Expert tips to make sandwiches a great part of dieting

SANTA MONICA, Calif. (KABC) -- Picking the proper proteins, fats and carbohydrates is the key to making a sandwich for any type of meal plan.

Dietitian Patricia Bannan says no matter how you slice it, there are loads of good options when making a sandwich.

"Sandwiches can be a dietary disaster, or they can be a nutrition powerhouse. It's the size of the sandwich and what you put in it," said Bannan.

A sandwich can actually be a great opportunity for a balanced meal. You want to choose good protein, some smart fat and healthy carbohydrates, but the challenge is finding the best.

Rather than lose a component, go for quality.

"It's not about eliminating any of those, but it's really about finding the right combination," said Bannan. "Chicken or turkey, or you can also go vegetarian."

Beyond deli meat, Bannan suggests these proteins:

"You can do tofu, you can do beans, you can do a hummus spread. For breakfast eggs are great, a low fat cheese," reminded Bannan.

Then pile on the produce.

"What I like to do is grill up extra vegetables. Have those in the fridge, either as a side or throw them on your sandwich," said Bannan.
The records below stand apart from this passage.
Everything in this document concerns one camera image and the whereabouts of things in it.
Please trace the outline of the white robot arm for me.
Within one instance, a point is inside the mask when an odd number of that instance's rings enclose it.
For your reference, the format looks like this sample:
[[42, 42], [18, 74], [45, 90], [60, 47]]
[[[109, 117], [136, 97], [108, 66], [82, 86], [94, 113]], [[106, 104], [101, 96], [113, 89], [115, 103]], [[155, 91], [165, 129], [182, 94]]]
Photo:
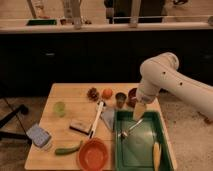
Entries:
[[146, 59], [140, 66], [142, 79], [136, 90], [136, 99], [142, 104], [150, 104], [164, 89], [213, 121], [213, 86], [179, 73], [178, 68], [179, 59], [171, 52]]

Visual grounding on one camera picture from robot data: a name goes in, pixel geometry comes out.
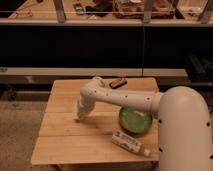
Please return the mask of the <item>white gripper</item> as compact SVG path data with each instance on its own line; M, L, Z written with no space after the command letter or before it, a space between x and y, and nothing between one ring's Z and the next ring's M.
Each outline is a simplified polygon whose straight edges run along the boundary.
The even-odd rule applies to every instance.
M78 100L73 109L73 113L79 113L83 116L83 120L89 115L89 113L94 109L94 104L82 103Z

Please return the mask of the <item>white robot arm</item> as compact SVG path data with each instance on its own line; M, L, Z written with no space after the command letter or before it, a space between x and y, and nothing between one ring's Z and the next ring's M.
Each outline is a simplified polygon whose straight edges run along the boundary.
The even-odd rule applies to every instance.
M159 171L213 171L213 140L207 103L196 90L176 86L167 91L108 89L94 77L80 89L78 120L97 102L154 114L158 119Z

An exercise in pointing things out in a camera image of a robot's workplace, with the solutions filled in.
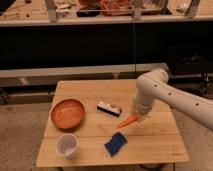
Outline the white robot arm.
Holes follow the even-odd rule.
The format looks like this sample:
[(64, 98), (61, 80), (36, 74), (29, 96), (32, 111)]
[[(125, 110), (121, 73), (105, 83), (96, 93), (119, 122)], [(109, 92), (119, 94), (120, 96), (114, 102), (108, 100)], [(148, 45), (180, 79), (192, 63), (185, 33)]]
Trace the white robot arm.
[(163, 69), (154, 69), (139, 76), (134, 98), (136, 111), (146, 115), (154, 100), (158, 99), (213, 131), (213, 101), (176, 89), (167, 84), (168, 79)]

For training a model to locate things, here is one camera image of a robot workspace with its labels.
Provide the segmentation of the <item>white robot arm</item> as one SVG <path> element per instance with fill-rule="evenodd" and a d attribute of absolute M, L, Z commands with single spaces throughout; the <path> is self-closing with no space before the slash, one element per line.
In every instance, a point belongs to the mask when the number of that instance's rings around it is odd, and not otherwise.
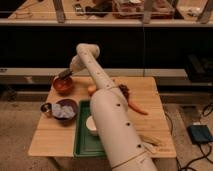
<path fill-rule="evenodd" d="M 157 171 L 128 118 L 128 103 L 114 81 L 98 64 L 100 49 L 95 44 L 80 43 L 70 69 L 76 73 L 86 68 L 97 90 L 90 100 L 90 111 L 112 171 Z"/>

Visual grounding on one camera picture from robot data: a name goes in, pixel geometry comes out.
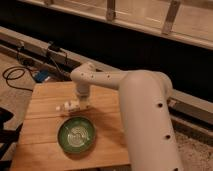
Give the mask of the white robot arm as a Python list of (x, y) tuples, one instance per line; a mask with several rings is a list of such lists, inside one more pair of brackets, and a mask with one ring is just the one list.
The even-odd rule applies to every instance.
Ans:
[(149, 70), (98, 72), (88, 62), (70, 77), (80, 97), (91, 85), (118, 91), (121, 119), (132, 171), (184, 171), (169, 115), (172, 82)]

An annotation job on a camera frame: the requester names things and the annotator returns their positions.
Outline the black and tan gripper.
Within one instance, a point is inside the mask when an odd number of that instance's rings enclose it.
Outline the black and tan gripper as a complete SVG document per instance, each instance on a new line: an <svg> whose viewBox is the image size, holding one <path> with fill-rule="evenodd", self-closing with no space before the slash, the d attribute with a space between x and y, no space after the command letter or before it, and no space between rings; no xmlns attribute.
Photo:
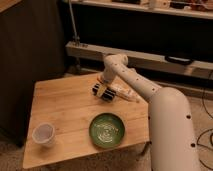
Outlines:
<svg viewBox="0 0 213 171"><path fill-rule="evenodd" d="M116 92L109 87L96 83L93 88L92 92L95 96L101 98L102 100L105 101L112 101L116 95Z"/></svg>

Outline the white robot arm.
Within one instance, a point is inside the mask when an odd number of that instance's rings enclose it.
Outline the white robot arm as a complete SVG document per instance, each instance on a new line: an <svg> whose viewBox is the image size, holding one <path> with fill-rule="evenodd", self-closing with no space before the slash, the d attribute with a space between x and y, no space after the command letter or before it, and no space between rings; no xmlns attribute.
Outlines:
<svg viewBox="0 0 213 171"><path fill-rule="evenodd" d="M187 97L129 69L125 54L105 56L103 62L103 84L118 76L148 103L152 171L201 171Z"/></svg>

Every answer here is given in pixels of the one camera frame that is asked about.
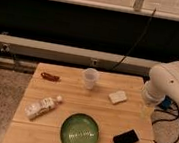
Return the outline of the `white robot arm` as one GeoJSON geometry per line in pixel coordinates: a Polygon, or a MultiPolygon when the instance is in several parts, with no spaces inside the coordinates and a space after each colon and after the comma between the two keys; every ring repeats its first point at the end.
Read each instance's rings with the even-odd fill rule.
{"type": "Polygon", "coordinates": [[[166,96],[179,106],[179,61],[154,65],[150,69],[149,78],[141,92],[147,107],[155,107],[166,96]]]}

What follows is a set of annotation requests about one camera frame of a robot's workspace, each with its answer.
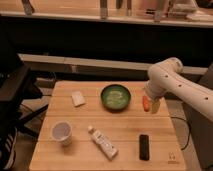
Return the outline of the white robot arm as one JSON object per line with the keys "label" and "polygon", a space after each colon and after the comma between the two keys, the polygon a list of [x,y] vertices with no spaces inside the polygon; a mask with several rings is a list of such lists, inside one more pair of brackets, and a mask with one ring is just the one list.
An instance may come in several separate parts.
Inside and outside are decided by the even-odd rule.
{"label": "white robot arm", "polygon": [[144,86],[147,96],[151,100],[157,101],[166,92],[173,93],[213,121],[213,90],[180,76],[179,73],[182,69],[183,64],[176,57],[168,58],[150,66],[148,69],[149,80]]}

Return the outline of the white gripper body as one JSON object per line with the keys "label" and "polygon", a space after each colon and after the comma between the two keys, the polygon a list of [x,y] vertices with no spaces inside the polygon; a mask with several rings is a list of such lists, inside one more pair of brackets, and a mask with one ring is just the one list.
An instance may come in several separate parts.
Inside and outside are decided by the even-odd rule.
{"label": "white gripper body", "polygon": [[146,85],[145,92],[152,101],[159,100],[164,94],[164,90],[162,88],[153,85]]}

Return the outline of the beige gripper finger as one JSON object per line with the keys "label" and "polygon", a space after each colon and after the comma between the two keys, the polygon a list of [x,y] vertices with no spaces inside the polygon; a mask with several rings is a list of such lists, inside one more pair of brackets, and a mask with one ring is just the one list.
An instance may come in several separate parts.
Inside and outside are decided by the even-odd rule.
{"label": "beige gripper finger", "polygon": [[156,114],[160,108],[160,101],[154,100],[151,102],[151,113]]}

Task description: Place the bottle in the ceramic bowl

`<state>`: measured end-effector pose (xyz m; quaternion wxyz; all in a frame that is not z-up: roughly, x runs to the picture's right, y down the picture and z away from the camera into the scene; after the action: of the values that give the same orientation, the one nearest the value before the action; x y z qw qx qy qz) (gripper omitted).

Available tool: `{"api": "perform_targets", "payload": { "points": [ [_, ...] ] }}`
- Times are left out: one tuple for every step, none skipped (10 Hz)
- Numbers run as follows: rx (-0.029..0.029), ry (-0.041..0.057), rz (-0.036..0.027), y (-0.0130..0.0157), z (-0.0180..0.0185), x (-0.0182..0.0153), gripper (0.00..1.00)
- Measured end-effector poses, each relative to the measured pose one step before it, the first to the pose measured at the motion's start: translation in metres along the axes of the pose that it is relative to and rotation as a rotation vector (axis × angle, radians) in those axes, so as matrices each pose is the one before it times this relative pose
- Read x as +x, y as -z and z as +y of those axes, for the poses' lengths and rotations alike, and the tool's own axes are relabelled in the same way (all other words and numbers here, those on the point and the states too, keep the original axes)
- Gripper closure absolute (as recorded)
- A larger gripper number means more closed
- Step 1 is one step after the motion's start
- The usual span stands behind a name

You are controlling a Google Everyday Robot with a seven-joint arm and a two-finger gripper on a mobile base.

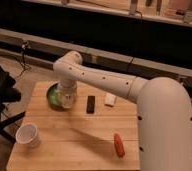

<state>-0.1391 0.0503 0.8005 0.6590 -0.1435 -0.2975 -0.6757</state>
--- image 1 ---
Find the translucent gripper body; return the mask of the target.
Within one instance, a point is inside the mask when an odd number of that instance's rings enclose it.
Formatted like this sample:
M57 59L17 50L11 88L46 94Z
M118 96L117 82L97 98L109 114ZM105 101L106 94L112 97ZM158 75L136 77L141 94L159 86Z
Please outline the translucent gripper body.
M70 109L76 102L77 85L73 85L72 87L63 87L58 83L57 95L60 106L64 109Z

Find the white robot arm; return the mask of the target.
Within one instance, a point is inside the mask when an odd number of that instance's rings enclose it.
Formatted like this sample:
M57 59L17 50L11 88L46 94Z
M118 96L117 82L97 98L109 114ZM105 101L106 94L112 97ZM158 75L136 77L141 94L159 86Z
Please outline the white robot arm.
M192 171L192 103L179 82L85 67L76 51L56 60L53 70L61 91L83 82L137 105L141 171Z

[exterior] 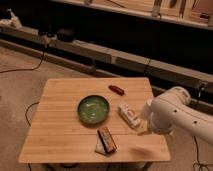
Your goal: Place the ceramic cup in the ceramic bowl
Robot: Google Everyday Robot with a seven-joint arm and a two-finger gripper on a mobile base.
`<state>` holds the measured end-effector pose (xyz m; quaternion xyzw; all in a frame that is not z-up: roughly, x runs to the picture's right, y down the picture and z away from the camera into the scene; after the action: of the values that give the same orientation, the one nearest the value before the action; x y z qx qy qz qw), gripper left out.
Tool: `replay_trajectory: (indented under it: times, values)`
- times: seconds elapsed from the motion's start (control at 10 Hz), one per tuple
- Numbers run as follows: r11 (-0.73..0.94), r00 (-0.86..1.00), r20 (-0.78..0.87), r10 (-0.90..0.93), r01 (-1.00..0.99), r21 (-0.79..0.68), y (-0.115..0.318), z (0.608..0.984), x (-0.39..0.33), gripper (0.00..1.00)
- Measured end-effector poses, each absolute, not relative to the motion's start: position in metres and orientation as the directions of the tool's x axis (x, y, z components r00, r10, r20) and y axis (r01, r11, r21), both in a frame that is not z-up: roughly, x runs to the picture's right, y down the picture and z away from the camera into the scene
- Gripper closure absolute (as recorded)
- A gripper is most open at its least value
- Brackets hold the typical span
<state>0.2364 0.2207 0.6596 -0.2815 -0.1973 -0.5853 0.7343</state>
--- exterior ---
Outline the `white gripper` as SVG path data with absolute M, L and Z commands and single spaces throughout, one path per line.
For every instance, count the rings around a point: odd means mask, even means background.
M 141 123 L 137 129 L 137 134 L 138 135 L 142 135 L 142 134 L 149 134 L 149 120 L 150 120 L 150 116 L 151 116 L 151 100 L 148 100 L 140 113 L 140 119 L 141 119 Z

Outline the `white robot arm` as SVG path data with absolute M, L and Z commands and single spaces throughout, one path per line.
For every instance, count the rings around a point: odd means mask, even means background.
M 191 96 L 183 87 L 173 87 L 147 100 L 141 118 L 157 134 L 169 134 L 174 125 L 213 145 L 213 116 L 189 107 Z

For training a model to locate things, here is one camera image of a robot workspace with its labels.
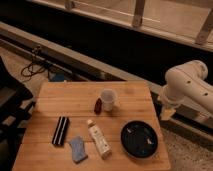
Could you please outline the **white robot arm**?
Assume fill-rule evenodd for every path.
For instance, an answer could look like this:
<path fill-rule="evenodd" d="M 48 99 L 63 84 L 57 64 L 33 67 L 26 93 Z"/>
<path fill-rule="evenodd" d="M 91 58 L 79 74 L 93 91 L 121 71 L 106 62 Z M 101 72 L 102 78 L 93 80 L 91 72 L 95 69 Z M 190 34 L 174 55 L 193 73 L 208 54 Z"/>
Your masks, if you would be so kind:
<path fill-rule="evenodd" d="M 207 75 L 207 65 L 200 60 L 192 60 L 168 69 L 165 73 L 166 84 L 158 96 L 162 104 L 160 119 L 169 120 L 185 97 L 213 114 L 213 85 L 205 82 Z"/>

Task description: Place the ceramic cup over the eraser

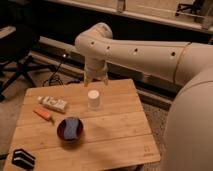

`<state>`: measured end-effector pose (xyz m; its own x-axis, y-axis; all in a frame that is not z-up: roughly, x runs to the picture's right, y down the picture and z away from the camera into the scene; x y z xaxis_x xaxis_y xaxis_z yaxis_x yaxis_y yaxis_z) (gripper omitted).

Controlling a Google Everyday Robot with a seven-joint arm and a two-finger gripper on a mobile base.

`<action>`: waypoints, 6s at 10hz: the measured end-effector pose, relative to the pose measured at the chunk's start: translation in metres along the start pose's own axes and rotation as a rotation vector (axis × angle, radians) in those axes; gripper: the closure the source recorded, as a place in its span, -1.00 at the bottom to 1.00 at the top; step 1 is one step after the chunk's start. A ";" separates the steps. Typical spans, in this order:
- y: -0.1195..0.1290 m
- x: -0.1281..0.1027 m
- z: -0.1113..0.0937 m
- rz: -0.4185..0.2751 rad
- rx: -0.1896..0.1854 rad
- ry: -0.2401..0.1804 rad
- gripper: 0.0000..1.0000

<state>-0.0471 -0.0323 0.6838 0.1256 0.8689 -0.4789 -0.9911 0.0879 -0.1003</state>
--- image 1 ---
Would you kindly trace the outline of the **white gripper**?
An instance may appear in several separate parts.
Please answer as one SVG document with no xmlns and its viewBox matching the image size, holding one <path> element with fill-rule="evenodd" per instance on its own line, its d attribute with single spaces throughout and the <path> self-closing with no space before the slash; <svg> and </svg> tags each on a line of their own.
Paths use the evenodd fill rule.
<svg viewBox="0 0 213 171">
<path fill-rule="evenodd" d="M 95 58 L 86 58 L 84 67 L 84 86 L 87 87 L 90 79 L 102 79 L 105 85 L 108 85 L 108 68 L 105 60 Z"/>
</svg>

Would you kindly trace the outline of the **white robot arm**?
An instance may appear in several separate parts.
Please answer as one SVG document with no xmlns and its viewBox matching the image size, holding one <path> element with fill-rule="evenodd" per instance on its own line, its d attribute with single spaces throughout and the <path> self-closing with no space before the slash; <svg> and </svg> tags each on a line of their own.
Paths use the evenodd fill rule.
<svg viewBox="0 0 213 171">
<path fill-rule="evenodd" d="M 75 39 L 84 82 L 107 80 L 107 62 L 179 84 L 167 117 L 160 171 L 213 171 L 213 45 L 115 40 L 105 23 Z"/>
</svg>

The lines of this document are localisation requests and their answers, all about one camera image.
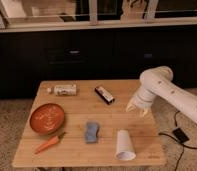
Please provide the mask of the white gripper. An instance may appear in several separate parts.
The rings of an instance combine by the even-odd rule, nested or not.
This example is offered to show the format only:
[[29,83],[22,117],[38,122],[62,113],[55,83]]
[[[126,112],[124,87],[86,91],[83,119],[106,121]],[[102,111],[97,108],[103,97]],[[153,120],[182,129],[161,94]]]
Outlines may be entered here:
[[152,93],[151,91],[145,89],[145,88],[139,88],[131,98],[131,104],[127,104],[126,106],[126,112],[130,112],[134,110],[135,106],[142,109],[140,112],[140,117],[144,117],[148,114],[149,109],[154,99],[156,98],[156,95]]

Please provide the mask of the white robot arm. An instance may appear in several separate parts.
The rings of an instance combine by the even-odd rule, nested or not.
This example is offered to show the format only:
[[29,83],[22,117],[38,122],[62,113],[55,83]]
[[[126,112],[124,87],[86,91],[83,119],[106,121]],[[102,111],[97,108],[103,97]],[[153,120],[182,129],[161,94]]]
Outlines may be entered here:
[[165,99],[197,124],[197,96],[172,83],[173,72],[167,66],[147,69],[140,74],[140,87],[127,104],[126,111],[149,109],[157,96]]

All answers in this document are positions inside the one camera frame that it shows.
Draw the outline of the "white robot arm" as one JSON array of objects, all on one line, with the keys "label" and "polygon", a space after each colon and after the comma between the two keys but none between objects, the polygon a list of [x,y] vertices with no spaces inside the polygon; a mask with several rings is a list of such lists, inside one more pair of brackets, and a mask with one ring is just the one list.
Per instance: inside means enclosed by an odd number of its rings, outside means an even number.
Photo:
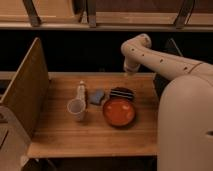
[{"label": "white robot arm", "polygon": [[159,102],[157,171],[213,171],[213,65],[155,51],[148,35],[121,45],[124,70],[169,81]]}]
Bannan's favorite: portobello mushroom with beans, cheese, barbecue sauce and jalapeno.

Move beyond mayo and choose avocado or hummus for healthy fats with nutrients. Also, whole grain is key for bread. Choose one with naturally occurring fiber.

You can go open faced to cut calories.

While whole wheat is the American standard, don't discount others known as ancient grains.

"Grains that are in their original form, haven't been cross bred, haven't been modified in anyway," said Jonathan Davis, head baker for La Brea Bakery.

Davis says La Brea Bakery's ancient grain mix has old world flavors many have forgotten.

"You can see there's amaranth in here, there's millet, some buckwheat and some rye," Davis describes. "Farro, it has spelt, it has the ancient grain mix in here and it also has a little bit of quinoa."

Bannan looks for at least 5 grams of fiber and at least 10 grams of protein in a sandwich. She said you can double those stats for a "power" sandwich.

And calorie-wise?

"A good calorie level for a sandwich is about 300 to 400 calories," said Bannan.